WHAT IS BEING ASKED ->
In the entries below, find the lines that contain the word "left" and copy them.

DATA ->
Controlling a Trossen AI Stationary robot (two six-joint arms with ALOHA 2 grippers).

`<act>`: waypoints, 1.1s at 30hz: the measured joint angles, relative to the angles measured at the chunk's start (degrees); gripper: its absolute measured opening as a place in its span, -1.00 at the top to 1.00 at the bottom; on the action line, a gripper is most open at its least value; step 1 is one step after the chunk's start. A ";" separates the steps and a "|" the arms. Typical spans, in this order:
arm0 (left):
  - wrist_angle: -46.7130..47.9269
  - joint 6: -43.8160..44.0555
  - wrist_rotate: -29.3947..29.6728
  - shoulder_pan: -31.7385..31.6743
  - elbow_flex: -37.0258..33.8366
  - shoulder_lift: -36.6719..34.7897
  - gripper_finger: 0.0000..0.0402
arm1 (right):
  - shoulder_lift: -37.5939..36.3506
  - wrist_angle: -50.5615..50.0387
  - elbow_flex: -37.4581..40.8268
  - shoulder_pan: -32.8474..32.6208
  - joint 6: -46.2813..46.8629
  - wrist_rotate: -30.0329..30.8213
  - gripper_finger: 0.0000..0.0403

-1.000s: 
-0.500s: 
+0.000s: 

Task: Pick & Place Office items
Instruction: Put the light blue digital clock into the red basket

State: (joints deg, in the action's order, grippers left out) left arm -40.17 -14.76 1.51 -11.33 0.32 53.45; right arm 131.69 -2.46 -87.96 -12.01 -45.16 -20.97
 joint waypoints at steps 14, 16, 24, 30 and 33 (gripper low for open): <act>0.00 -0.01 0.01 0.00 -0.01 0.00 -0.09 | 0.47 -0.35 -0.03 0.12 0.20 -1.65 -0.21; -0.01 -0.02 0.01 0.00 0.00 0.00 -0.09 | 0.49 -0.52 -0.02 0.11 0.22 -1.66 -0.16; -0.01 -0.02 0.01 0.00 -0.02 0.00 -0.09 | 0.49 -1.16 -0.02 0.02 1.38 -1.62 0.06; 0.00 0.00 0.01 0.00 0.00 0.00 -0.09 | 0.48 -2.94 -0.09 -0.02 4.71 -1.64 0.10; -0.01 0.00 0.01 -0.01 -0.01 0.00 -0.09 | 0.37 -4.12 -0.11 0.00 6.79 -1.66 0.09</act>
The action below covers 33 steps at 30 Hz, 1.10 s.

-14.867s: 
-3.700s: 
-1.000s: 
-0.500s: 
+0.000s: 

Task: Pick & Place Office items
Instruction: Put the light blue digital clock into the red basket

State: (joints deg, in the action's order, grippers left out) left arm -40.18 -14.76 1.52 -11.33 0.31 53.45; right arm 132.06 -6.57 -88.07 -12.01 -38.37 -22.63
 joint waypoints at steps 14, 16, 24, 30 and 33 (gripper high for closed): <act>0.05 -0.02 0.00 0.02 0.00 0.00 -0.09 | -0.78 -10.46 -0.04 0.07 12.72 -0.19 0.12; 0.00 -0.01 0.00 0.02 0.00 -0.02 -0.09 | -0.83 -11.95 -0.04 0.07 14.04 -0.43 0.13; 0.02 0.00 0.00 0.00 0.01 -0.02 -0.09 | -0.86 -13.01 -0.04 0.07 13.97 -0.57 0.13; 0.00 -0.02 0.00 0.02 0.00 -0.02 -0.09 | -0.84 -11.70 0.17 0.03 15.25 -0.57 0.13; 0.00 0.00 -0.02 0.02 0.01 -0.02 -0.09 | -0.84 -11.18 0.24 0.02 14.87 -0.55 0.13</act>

RESPONSE TO THIS EXERCISE ->
arm0 (left):
State: (joints deg, in the action's order, grippers left out) left arm -40.17 -14.76 1.51 -11.33 0.32 53.45; right arm 131.69 -2.46 -87.96 -12.01 -45.16 -20.97
State: (joints deg, in the action's order, grippers left out) left arm -40.18 -14.76 1.52 -11.33 0.31 53.45; right arm 132.06 -6.57 -88.07 -12.01 -38.37 -22.63

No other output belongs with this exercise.